Sam, under Dan's guidance, began to smear an unpainted part of the wall while Jean and Eloise put out tea things on a bridge table. Barbara, somewhat awed, watched the proceedings in silence.

“Don't judge it the way it is now,” Jean said. “We have three gallery rooms right through the building, front to rear. The rear room has a skylight. The floor will be carpeted, pale tan, just a shade darker than cream. Spots to light the pictures. The office is off the middle room.”

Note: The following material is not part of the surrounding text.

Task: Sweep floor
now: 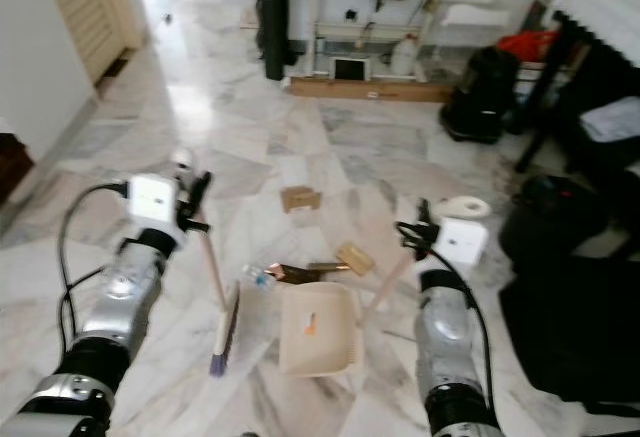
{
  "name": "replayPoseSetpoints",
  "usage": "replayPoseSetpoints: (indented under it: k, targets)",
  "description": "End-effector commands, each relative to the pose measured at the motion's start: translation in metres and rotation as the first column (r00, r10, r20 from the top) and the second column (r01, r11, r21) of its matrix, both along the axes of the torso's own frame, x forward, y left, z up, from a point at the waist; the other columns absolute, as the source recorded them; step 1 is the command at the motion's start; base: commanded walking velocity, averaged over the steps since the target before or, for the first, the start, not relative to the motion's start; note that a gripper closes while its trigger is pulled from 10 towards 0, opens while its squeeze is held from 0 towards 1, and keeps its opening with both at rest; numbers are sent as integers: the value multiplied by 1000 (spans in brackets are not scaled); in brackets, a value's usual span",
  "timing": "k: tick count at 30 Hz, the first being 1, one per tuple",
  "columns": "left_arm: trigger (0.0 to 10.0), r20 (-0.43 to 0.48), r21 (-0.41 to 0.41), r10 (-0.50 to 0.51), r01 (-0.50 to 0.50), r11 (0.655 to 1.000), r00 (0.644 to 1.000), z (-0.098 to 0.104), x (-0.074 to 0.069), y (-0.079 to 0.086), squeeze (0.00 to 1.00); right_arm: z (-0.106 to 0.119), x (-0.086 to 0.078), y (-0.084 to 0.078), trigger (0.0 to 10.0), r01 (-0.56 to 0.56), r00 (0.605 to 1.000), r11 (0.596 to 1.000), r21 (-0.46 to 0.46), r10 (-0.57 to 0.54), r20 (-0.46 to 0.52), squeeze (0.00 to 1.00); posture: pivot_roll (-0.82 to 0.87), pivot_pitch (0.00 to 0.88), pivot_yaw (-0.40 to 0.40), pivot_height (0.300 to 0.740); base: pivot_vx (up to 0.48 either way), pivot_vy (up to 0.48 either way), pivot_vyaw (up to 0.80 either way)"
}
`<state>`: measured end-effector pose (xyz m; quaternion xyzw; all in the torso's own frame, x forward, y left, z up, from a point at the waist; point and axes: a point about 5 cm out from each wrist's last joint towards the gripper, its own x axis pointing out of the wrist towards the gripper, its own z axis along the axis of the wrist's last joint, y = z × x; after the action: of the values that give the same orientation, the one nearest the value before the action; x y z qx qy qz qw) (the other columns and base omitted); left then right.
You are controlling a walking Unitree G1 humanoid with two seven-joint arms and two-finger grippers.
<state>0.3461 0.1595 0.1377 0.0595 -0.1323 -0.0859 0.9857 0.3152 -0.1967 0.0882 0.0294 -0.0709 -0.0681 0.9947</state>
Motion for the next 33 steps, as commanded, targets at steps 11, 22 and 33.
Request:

“It's going to damn well be the classiest gallery west of the Rockies,” Dan said.

“More paint,” Sam said.

“We deal in only the Moderns,” Jean went on. “Nothing farther back than the Expressionists. They are going to look at Pollock, Rothko, Ajay, Klee, Calder, Kandinski, and Marin, and they are going to like them and appreciate them and buy them, and the Philistines will be vanquished.”

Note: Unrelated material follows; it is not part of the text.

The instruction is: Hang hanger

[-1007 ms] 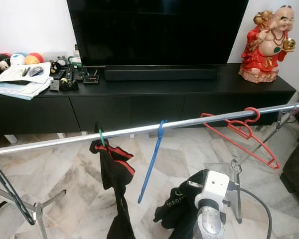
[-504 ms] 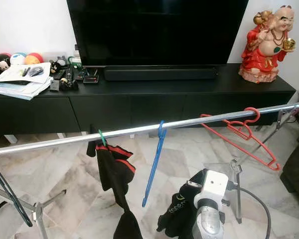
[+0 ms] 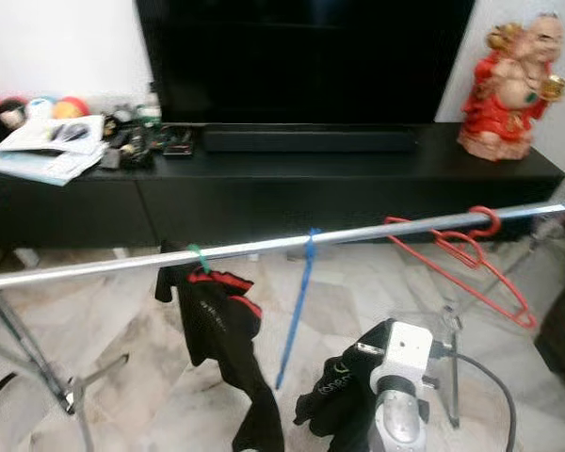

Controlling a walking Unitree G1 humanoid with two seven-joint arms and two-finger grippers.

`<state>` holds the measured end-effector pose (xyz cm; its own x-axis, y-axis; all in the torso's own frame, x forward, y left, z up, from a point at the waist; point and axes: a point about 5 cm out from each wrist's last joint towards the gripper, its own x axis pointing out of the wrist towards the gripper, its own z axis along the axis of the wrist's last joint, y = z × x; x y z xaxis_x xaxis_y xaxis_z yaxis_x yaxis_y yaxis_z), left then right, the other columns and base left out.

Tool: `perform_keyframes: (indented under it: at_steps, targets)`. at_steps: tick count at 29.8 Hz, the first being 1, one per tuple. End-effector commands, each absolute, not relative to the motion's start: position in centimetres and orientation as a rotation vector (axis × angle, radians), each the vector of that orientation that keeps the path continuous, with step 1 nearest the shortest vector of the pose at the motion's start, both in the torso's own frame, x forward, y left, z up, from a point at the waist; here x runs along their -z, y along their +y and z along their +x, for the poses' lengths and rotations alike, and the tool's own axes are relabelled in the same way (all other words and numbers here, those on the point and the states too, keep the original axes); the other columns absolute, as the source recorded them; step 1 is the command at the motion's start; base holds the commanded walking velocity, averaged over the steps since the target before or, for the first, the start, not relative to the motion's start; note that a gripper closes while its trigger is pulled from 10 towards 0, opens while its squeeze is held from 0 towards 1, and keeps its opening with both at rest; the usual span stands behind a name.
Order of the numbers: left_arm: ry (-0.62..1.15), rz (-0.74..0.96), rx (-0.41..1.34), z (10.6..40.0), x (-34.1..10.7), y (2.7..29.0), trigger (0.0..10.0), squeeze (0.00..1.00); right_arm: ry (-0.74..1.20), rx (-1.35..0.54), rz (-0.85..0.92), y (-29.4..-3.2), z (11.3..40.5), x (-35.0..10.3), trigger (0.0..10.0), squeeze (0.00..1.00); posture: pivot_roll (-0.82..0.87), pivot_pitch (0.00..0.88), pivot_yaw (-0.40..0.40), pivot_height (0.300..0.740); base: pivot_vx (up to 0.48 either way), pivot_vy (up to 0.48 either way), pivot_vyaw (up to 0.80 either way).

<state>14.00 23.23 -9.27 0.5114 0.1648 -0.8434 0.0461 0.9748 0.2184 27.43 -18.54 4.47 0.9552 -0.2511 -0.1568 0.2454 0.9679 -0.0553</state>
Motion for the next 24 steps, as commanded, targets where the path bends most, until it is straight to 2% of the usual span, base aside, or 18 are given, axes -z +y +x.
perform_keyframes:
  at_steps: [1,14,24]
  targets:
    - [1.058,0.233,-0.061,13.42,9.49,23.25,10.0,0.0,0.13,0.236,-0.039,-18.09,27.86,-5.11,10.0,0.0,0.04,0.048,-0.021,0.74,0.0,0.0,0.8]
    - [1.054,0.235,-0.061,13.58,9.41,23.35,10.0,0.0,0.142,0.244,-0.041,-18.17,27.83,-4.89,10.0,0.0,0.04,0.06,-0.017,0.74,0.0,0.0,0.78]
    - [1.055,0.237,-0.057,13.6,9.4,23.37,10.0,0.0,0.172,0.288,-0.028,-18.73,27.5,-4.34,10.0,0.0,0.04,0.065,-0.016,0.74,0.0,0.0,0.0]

“Whatever that means,” Dan agreed.

“Will he eat oatmeal cookies?” Eloise asked.

“He loves them.”

“I see it, but I don't believe it,” Barbara said, removing the brush from Sam's hand and trying to wipe the paint off his face while he protested violently. “Only because we're going to have oatmeal cookies,” she explained to him. “Or would you rather paint? Paint or cookies?”

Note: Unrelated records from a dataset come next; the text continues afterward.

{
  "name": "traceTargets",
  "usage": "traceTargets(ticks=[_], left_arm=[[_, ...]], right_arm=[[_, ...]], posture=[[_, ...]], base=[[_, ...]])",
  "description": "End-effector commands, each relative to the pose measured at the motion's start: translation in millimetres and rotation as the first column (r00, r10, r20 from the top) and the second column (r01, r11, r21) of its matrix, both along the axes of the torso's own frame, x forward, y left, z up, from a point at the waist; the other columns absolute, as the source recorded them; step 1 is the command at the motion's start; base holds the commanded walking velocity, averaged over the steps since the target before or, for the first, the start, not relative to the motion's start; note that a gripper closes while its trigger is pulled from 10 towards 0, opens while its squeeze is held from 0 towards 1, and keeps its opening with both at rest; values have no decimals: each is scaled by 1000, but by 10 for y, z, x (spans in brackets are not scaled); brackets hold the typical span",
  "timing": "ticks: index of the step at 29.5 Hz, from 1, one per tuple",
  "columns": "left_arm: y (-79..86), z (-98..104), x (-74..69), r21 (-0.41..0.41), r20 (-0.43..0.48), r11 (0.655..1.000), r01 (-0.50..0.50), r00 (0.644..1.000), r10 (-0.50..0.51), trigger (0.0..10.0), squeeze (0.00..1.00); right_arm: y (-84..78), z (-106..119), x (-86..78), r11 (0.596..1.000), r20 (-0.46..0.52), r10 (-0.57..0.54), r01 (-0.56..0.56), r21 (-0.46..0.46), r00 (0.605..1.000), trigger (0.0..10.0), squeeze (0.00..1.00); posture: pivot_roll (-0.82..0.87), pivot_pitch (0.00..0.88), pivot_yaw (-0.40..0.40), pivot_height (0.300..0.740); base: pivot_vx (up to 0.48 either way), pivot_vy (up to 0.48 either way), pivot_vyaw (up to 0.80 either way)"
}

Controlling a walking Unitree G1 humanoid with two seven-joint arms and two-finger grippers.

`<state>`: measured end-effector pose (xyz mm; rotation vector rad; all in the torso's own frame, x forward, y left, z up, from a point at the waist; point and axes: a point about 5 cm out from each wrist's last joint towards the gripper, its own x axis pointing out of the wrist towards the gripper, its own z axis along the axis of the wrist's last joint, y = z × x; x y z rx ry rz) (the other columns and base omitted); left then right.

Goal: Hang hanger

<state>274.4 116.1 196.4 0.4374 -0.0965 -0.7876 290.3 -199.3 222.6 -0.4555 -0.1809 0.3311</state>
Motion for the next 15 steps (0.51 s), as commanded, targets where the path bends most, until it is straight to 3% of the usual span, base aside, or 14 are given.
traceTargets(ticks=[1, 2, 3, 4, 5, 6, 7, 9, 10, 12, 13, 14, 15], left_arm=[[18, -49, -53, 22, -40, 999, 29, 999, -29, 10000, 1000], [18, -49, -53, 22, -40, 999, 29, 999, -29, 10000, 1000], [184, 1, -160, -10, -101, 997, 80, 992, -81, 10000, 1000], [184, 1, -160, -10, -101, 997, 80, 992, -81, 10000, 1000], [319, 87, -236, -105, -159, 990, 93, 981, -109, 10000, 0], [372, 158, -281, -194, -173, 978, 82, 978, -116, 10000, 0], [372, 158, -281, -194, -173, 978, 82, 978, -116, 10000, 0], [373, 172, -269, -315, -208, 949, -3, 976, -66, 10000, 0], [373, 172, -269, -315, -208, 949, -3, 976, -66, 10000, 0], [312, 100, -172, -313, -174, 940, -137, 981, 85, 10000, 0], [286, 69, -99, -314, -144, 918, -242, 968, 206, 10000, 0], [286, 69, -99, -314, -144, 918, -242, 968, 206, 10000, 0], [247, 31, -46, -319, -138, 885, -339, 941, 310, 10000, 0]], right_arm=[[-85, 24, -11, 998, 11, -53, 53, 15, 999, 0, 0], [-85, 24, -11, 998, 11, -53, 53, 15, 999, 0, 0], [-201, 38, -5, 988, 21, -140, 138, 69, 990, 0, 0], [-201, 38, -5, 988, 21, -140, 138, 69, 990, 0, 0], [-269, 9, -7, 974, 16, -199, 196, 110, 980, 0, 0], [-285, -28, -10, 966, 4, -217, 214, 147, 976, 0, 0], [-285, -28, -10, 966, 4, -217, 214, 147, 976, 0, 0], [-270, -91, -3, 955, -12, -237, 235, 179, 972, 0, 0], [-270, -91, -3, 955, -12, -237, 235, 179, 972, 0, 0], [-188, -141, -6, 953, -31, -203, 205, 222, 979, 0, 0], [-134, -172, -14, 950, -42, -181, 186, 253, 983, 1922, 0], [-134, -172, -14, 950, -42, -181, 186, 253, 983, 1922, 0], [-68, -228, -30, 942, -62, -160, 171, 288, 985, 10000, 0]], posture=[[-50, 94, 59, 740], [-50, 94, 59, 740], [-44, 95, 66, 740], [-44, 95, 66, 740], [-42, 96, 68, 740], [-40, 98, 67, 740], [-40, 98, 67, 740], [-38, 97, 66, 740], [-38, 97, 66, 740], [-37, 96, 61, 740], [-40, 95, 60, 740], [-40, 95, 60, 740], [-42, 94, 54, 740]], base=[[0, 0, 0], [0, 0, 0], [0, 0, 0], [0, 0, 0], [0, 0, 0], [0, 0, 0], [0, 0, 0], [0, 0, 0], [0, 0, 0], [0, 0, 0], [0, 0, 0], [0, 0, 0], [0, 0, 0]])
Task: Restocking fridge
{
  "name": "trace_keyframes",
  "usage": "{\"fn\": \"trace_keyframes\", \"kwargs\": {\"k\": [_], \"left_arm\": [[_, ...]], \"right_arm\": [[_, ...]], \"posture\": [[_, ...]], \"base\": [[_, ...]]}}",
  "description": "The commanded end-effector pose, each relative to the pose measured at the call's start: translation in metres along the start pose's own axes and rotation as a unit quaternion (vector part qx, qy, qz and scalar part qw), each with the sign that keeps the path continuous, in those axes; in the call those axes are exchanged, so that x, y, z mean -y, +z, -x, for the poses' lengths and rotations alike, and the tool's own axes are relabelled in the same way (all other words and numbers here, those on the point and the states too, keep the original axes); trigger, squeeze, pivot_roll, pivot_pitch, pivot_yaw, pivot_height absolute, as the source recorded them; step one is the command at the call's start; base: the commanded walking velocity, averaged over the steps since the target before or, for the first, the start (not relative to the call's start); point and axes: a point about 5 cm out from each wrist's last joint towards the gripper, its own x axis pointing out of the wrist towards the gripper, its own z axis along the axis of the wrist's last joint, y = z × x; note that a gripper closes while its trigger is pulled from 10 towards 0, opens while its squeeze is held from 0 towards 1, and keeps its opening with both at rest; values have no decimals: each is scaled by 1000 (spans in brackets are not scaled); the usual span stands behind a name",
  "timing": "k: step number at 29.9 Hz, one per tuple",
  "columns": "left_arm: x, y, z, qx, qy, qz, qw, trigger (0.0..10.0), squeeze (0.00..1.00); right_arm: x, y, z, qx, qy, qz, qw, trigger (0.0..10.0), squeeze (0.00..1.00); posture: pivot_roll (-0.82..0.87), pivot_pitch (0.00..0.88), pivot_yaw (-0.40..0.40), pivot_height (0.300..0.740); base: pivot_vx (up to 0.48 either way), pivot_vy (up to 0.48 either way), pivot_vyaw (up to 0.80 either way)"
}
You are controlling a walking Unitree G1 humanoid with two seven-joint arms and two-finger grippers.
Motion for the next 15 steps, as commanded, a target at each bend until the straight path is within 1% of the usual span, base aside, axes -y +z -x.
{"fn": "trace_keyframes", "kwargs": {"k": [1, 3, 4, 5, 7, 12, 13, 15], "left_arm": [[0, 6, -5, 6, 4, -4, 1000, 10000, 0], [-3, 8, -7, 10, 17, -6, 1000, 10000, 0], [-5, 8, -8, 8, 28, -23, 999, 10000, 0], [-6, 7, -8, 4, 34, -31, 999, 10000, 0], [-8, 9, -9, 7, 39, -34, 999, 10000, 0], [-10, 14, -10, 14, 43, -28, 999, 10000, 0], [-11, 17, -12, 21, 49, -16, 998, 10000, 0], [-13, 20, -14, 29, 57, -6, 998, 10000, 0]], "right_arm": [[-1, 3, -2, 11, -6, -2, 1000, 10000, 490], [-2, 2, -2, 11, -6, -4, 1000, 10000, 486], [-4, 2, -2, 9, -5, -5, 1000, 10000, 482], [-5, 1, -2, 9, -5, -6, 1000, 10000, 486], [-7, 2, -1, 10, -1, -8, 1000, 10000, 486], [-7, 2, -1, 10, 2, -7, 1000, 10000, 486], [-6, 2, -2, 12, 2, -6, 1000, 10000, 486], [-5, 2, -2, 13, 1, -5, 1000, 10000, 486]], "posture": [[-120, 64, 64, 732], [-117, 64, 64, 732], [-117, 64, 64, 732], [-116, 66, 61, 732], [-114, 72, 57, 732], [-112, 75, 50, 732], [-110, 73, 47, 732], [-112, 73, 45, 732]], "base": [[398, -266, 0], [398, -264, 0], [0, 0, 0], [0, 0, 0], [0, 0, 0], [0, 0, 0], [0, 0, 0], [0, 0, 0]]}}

“Cookies,” Sam decided instantly.

“Takes after his grandfather,” Jean said. “What don't you believe, Bobby?”

“Dan Lavette painting walls. Jean Seldon in jeans—I'm not trying to pun—and work shirt. Who was it said, ‘There is no San Francisco society without Jean Seldon?'”

“But I'm not Jean Seldon. I have been Jean Lavette, Jean Whittier, and now we're giving Jean Lavette another try. It's a whole new ball game, as your old man would say. We're having more fun than any of us ever dreamed of having, and who knows, we may make some history.”

“But, mother, you can't sell those artists in San Francisco. You know that. Oh, they might buy a Georgia O'Keeffe, if it's a bona fide buffalo skull that they can recognize, but Calder and Klee? Never.”

“We shall educate them, shall we not, Eloise?”

“We'll try.”

“And how does it work? Are you all three partners?”

“Only the ladies,” Dan said. “I'm the janitor.”

“And what about your boat, daddy? And the days you and mother are going to spend sailing the bay?”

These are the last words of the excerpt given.